» TO DO
Repeat all the data exactly, and where a record holds a picture, leave that picture out.

» MATERIALS PROVIDED

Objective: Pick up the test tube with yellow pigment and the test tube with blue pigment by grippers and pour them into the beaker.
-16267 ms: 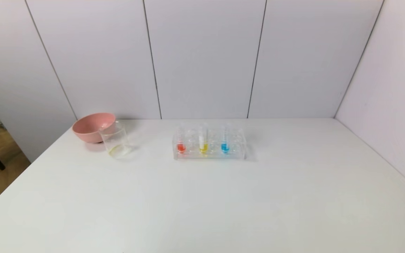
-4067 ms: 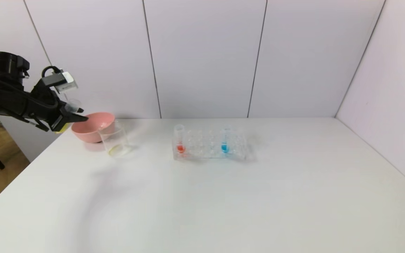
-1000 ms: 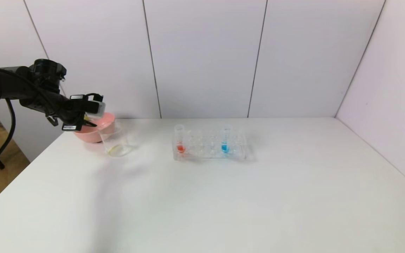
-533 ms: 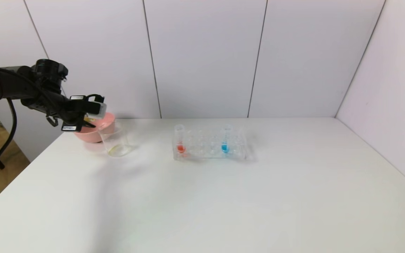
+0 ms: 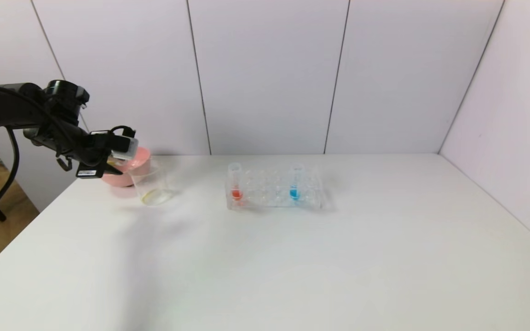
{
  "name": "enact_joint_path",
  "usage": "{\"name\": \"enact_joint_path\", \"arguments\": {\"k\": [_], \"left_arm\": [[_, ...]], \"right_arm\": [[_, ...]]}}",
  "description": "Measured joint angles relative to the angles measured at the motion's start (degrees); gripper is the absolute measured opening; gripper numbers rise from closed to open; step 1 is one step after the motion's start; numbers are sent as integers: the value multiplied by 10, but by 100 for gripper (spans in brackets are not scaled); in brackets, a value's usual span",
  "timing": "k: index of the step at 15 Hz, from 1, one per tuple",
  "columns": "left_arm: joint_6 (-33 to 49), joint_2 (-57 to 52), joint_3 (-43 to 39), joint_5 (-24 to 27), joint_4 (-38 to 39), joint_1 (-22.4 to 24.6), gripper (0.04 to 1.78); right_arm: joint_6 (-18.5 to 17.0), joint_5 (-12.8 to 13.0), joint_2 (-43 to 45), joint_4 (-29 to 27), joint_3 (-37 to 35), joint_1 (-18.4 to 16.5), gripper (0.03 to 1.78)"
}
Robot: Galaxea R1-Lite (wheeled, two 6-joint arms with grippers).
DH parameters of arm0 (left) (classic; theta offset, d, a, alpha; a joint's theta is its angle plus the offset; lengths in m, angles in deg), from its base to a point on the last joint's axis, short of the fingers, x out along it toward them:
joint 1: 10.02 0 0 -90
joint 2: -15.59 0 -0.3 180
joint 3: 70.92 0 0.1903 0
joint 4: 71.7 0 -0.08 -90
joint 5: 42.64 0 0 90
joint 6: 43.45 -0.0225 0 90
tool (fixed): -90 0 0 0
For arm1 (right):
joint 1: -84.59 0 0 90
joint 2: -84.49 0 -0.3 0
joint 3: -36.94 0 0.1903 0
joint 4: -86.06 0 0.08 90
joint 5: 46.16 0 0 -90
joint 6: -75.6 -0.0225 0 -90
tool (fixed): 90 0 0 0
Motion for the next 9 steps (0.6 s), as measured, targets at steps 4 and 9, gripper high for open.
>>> {"name": "enact_joint_path", "arguments": {"k": [4, 9], "left_arm": [[11, -5, 0, -19, -27, 0, 54], [32, -6, 0, -38, -36, 0, 54]], "right_arm": [[0, 0, 0, 0, 0, 0, 171], [0, 0, 0, 0, 0, 0, 171]]}}
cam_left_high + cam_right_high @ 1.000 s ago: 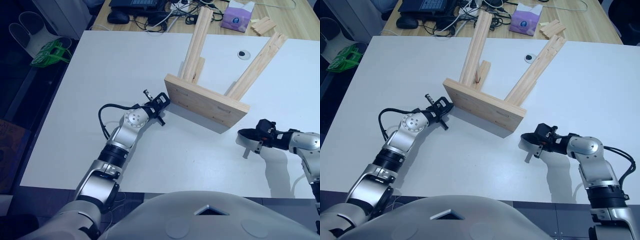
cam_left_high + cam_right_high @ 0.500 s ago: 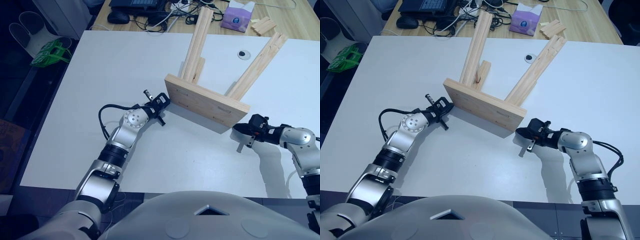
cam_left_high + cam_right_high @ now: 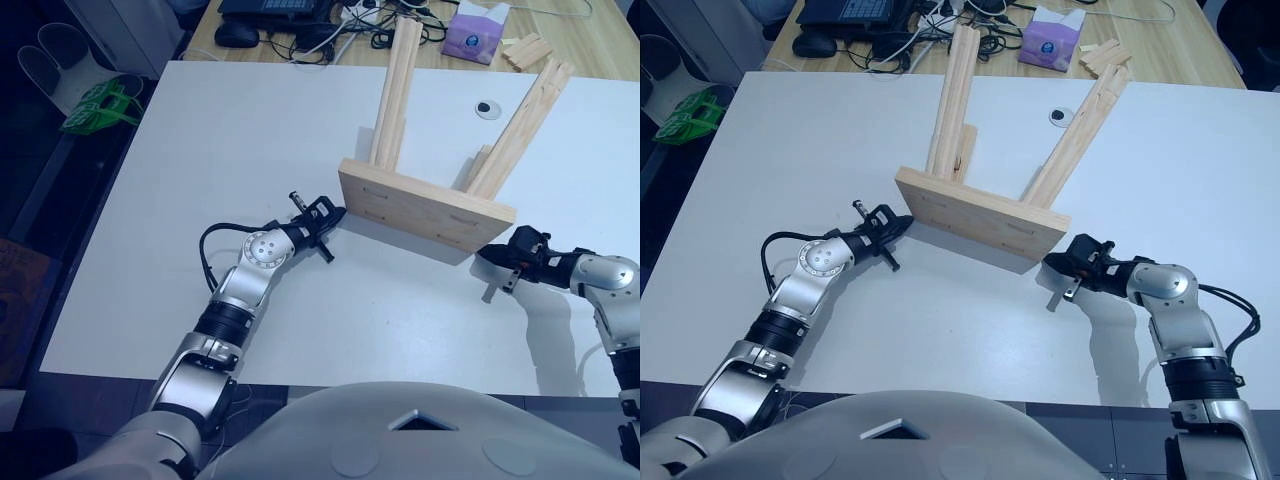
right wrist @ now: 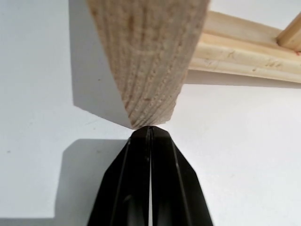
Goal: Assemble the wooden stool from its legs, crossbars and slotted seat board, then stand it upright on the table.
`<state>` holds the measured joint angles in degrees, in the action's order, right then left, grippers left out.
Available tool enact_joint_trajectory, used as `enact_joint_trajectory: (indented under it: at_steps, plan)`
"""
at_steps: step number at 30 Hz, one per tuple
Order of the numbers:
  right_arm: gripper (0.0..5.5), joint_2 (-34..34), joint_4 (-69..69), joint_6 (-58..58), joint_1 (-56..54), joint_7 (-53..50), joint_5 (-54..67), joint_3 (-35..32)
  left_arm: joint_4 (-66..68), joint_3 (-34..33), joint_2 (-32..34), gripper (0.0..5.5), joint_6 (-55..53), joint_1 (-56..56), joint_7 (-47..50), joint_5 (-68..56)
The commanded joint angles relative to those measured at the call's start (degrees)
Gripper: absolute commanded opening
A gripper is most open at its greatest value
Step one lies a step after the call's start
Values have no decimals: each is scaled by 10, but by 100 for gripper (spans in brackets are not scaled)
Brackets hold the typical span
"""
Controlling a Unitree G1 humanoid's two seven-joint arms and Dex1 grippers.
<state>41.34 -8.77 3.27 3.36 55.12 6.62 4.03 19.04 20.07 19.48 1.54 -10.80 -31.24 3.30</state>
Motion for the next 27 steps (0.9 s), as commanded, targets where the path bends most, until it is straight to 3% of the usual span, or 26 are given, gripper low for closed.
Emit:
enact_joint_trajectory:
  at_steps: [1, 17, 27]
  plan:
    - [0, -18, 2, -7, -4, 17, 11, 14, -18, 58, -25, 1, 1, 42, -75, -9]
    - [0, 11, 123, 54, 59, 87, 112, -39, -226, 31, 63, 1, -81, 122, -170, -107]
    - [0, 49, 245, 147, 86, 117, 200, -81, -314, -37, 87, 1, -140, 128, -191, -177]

» REPLY
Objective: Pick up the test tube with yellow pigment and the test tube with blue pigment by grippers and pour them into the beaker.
-16267 ms: 
-4067 ms: 
-1000 ms: 
-533 ms: 
+0 ms: 
{
  "name": "enact_joint_path",
  "usage": "{\"name\": \"enact_joint_path\", \"arguments\": {\"k\": [_], \"left_arm\": [[_, ...]], \"right_arm\": [[_, ...]]}}",
  "description": "Measured joint angles relative to the angles measured at the motion's start (degrees); gripper is the absolute measured opening; gripper numbers rise from closed to open; step 1 is one step after the motion's start; numbers are sent as integers: the value multiplied by 10, but by 100 for gripper (spans in brackets are not scaled); in brackets, a value's usual span",
  "timing": "k: index of the step at 15 Hz, from 1, one per tuple",
  "columns": "left_arm: joint_6 (-33 to 49), joint_2 (-57 to 52), joint_3 (-43 to 39), joint_5 (-24 to 27), joint_4 (-38 to 39), joint_1 (-22.4 to 24.6), gripper (0.04 to 1.78); right_arm: joint_6 (-18.5 to 17.0), joint_5 (-12.8 to 13.0), joint_2 (-43 to 45), joint_4 (-29 to 27), joint_3 (-37 to 35), joint_1 (-18.4 to 16.5), gripper (0.03 to 1.78)"
}
Robot: Galaxea R1-Lite (wheeled, two 6-joint arms with grippers).
DH parameters of arm0 (left) (classic; theta offset, d, a, alpha; a joint's theta is its angle plus the offset; lengths in m, angles in deg), from its base to a point on the last joint's axis, short of the fingers, x out along it toward them:
joint 1: 10.02 0 0 -90
joint 2: -15.59 0 -0.3 180
joint 3: 70.92 0 0.1903 0
joint 4: 71.7 0 -0.08 -90
joint 5: 42.64 0 0 90
joint 6: 43.45 -0.0225 0 90
tool (fixed): -90 0 0 0
For arm1 (right):
joint 1: -84.59 0 0 90
joint 2: -84.49 0 -0.3 0
joint 3: -36.94 0 0.1903 0
joint 4: -86.06 0 0.08 90
joint 5: 46.16 0 0 -90
joint 6: -75.6 -0.0225 0 -90
tool (fixed): 90 0 0 0
Motion for the next 9 steps (0.6 s), as measured, targets at steps 4 and 9, gripper high for open.
>>> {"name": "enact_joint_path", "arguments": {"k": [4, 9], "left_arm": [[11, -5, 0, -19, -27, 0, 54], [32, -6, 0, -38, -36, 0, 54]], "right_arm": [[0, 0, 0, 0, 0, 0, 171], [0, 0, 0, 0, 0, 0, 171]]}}
cam_left_high + cam_right_high @ 1.000 s ago: 
cam_left_high + cam_right_high @ 0.500 s ago: 
cam_left_high + cam_right_high @ now: 
right wrist @ now: 
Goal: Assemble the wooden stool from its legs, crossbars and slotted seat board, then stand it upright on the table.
`<state>` holds the measured joint angles in degrees, in the action's order, right then left, grippers left out.
Available tool enact_joint_trajectory, used as `enact_joint_trajectory: (indented under it: at_steps, plan)`
"""
at_steps: step number at 30 Hz, one per tuple
Order of the numbers:
  right_arm: gripper (0.0..5.5), joint_2 (-34..34), joint_4 (-69..69), joint_6 (-58..58), joint_1 (-56..54), joint_7 (-53..50), joint_5 (-54..67), joint_3 (-35..32)
  left_arm: joint_4 (-66..68), joint_3 (-34..33), joint_2 (-32..34), gripper (0.0..5.5), joint_6 (-55..53), joint_1 (-56..56), joint_7 (-47..50), joint_5 (-68..56)
The commanded joint angles relative to those measured at the call's start (degrees)
Gripper: absolute commanded opening
A gripper is most open at its greatest value
Step one lies a step after the call's start
Values have no decimals: each is scaled by 10, but by 100 for gripper (spans in brackets are not scaled)
Brackets hold the typical span
"""
Controlling a Unitree G1 humanoid's two seven-joint arms and Dex1 grippers.
<state>41.34 -8.77 3.27 3.36 55.12 6.62 4.03 19.04 20.07 19.48 1.54 -10.80 -31.24 3.30</state>
Motion for the next 27 steps (0.9 s), as commanded, targets where the path bends most, until it is straight to 3% of the usual span, or 26 are given, gripper low for closed.
Emit:
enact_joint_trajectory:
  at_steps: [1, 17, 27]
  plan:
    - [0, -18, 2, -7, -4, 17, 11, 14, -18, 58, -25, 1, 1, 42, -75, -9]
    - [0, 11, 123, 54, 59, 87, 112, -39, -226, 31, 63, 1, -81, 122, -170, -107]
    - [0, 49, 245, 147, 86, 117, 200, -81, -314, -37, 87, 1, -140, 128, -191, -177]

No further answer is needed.